Si ningún poder podrá arrebatar al humano la posibilidad de dudar, por qué entonces no indagar en el tema de la representación de Cristo, título de la obra que trajo el Teatro de Chile, dirigido por Manuela Infante, quien además presentó Zoo, pieza que focaliza la mirada en la manipulación de los humanos tomados como “tipos exóticos”, y en los mimetizados con la cultura que los coloniza. Una propuesta que acaso permita analizar temas como el de la conciencia histórica, su pérdida o total desaparición. Una obra que, entre ironías, puede tomarse como “alegato” en contra de la mentira oficializada.

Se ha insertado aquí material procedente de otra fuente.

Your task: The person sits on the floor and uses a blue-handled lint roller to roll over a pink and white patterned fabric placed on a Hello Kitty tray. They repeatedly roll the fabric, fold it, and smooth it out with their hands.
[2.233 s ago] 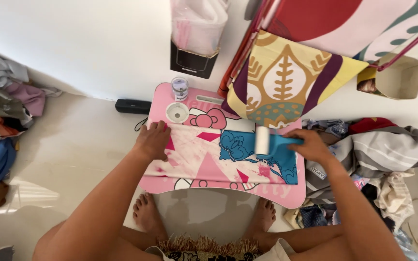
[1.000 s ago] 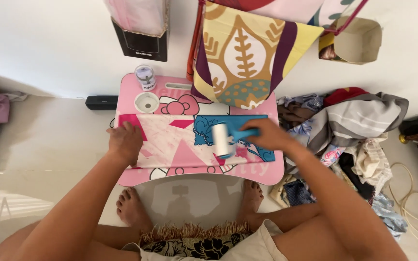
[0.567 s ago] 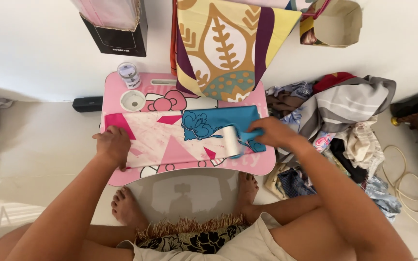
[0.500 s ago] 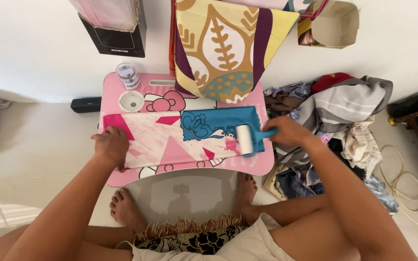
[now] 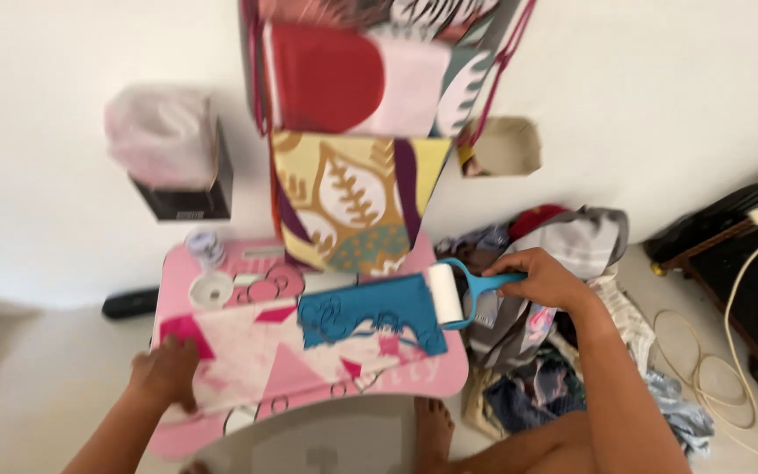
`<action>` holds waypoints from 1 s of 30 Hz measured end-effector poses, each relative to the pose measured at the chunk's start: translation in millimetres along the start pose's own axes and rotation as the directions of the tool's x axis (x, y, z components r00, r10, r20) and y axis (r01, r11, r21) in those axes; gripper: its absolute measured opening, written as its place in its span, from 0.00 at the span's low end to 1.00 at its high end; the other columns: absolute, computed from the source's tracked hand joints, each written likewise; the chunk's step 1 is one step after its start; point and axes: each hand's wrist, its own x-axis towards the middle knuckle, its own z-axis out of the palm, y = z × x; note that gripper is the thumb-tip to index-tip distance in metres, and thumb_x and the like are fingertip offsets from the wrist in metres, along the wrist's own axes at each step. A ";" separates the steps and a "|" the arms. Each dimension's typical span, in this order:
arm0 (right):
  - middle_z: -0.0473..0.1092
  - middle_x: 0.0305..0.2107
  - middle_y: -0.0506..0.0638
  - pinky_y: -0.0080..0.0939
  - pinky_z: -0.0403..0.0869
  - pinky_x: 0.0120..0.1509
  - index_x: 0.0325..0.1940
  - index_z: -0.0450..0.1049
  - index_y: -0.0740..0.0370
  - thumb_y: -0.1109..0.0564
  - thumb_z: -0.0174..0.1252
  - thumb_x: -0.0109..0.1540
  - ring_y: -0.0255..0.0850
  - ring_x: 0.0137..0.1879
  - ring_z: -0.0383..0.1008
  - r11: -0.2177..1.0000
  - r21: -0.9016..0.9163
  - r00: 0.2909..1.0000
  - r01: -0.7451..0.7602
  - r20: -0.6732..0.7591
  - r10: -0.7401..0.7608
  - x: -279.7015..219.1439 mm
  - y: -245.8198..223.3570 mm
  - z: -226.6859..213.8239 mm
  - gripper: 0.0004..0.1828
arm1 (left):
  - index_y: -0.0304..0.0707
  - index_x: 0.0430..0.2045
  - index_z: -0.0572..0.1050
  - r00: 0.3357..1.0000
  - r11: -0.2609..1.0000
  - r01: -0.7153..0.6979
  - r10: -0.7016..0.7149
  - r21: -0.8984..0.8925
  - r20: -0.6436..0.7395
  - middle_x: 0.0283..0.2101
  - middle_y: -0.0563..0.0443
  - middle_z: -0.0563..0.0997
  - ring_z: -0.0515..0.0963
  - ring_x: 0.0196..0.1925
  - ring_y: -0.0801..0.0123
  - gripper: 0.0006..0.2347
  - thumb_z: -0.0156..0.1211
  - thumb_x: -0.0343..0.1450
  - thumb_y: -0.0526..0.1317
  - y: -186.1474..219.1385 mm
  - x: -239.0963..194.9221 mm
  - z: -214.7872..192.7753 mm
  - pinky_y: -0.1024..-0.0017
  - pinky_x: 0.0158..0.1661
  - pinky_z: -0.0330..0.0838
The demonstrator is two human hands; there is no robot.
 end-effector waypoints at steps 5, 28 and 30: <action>0.78 0.41 0.58 0.38 0.77 0.54 0.53 0.77 0.73 0.79 0.60 0.53 0.43 0.43 0.78 0.609 0.615 0.843 0.501 -0.506 -0.181 -3.0 -1.0 -34.8 0.24 | 0.63 0.57 0.66 0.999 0.993 0.026 -0.020 -0.118 0.048 0.61 0.60 0.70 0.81 0.56 0.67 0.42 0.85 0.50 0.63 -12.3 38.2 37.3 0.63 0.52 0.77; 0.73 0.37 0.54 0.33 0.75 0.34 0.55 0.73 0.72 0.67 0.63 0.60 0.36 0.34 0.70 0.703 0.532 0.648 0.472 -0.750 0.133 55.0 -32.9 -16.3 0.19 | 0.41 0.66 0.58 0.960 0.913 0.256 -0.204 -0.317 0.190 0.62 0.43 0.74 0.82 0.63 0.56 0.51 0.89 0.57 0.64 -23.9 63.5 12.2 0.60 0.59 0.82; 0.73 0.37 0.54 0.33 0.75 0.35 0.55 0.74 0.71 0.67 0.63 0.60 0.35 0.34 0.70 0.715 0.539 0.663 0.445 -0.735 0.142 57.2 -32.1 -14.5 0.18 | 0.41 0.69 0.56 0.949 0.882 0.301 -0.242 -0.362 0.200 0.65 0.41 0.73 0.78 0.67 0.51 0.54 0.91 0.56 0.63 -26.5 56.7 12.8 0.54 0.62 0.79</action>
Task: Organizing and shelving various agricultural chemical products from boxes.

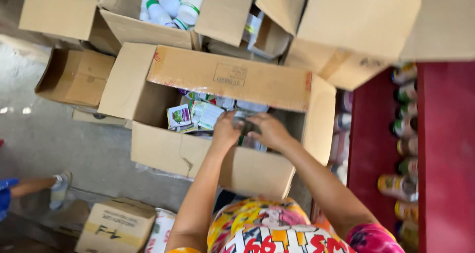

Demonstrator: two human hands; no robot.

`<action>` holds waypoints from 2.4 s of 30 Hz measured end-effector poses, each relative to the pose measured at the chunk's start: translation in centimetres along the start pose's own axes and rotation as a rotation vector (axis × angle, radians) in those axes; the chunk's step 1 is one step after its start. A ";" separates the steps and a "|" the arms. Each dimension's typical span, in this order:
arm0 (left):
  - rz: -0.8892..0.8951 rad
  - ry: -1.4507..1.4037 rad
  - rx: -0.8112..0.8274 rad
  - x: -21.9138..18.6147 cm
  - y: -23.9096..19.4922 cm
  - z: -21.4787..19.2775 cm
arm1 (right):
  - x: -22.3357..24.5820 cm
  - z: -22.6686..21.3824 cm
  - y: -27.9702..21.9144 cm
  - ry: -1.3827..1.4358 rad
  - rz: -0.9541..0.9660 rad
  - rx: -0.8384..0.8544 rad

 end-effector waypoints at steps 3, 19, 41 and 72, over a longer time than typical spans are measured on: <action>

Si Romeo Castellucci había sorprendido en 1999 con su polémico sentido de la teatralidad en Orestea, esta vez redobló la apuesta. Con el escenario presidido por una gigantografía de Jesús y la intención de reflexionar sobre la dignidad del hombre, en Sul concetto di volto nel figlio di Dio ahondó en su planteo conceptual: en tiempo real, mostró cómo un anciano enfermo recibe los cuidados de su hijo mientras le cambia el pañal. El hijo ganado por el agotamiento y el padre desbordado de materia fecal.
Una pieza a rescatar del segmento de las extranjeras es III Furie, por el Modjeska Theatre, con dirección de Marcin Liber (Polonia), que reunió en diversos registros –paródico, trágico, patético y lírico– dos historias de madres e hijos referidas a la dependencia intelectual y anímica de los polacos respecto de una historia oficial que aún idealiza supuestos heroísmos y fomenta culpas heredadas.